Effective-Field Approach to Magnetic Properties of Spin-1 System in XXZ Model with Single-Ion Uniaxial Anisotropy

Abstract

In the XXZ Heisenberg model with the positive single-ion uniaxial anisotropy D, magnetic properties of the spin-1 system are studied by the one-site effective-field theory, which takes account of the effect of on-site spin fluctuations in the direction of the magnetization, neglected in the mean-field approximation. At temperatures above the transition point, a spin susceptibility is generally derived, and in the temperature range much above the exchange coupling constants and D, the susceptibility is shown to agree with that given by the mean-field approximation, leading to the correct Curie–Weiss law in accordance with the result in the high-temperature expansion.
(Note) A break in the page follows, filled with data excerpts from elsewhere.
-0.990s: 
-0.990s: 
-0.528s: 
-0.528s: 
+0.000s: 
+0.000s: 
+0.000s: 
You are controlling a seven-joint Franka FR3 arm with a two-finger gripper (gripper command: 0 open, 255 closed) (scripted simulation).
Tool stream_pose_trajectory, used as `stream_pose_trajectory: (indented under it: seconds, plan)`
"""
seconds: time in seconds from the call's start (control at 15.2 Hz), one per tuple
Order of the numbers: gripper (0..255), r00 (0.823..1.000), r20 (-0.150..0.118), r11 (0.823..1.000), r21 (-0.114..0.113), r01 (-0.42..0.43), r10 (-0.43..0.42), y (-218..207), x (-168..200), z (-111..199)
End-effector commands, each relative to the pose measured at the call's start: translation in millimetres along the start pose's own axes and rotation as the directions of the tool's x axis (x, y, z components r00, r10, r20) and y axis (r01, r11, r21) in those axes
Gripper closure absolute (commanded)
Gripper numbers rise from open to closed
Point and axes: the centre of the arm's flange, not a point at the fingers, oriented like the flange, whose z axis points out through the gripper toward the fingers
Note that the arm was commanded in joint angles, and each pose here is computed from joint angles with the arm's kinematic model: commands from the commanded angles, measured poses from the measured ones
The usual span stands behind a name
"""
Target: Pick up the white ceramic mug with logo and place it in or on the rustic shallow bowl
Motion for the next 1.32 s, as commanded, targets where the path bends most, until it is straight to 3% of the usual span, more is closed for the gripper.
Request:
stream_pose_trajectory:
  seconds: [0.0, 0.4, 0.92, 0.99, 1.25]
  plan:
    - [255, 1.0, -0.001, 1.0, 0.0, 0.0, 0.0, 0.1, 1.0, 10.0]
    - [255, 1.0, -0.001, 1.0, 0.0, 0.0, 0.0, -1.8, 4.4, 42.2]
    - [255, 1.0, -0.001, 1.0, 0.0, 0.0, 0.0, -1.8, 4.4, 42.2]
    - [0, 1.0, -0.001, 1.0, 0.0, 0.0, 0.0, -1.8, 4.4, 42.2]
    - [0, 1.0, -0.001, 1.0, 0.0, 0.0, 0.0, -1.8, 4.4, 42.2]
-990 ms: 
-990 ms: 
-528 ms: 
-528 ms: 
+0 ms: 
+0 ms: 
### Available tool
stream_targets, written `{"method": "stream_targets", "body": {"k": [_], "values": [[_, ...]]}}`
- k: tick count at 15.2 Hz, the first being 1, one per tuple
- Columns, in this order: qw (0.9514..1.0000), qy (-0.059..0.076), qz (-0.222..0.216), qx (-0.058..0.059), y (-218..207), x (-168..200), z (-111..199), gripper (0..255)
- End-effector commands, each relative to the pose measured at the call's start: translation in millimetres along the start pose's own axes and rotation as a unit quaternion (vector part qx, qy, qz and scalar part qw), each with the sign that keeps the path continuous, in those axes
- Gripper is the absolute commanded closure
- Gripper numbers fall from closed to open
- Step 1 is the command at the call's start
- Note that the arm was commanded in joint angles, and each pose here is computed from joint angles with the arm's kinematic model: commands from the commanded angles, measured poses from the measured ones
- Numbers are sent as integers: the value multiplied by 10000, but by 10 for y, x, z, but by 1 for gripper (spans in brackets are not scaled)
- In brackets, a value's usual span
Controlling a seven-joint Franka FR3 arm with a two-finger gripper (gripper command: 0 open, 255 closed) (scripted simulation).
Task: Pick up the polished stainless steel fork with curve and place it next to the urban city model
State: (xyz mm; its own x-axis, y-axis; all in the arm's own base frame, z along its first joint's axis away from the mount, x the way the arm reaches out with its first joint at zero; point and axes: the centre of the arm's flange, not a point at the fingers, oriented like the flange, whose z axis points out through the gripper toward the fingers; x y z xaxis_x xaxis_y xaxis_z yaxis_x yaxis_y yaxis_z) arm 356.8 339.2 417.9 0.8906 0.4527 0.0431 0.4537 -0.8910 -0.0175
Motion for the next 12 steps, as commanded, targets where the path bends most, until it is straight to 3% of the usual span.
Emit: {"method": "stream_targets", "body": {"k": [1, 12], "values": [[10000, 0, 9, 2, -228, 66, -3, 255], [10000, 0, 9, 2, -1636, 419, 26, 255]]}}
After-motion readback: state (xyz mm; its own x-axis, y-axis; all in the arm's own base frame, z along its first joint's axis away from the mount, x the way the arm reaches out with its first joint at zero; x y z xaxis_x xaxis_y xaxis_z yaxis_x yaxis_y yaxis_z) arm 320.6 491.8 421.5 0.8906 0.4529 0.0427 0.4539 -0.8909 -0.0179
In the present case where the easy-plane of magnetization is xy-plane, the critical exchange coupling constant for the ferromagnetic order is Jxc/D = 0.182, which is larger than the value by the mean-field approximation 0.125 due to the effect of quantum-spin fluctuations. Characteristic behaviors of the susceptibility in the absence of the ferromagnetic order are explored in detail. The results are applied to an analysis for spin–lattice relaxation rate \(T_{1}^{ - 1}\) in Li9V3(P2O7)3(PO4)2, which is shown to be definitely linear in the square root of the susceptibility in the x-direction, \(T_{1}^{ - 1} \propto \chi _{\text{s}}^{x}{}^{1/2}\), consistent with the theory by Moriya.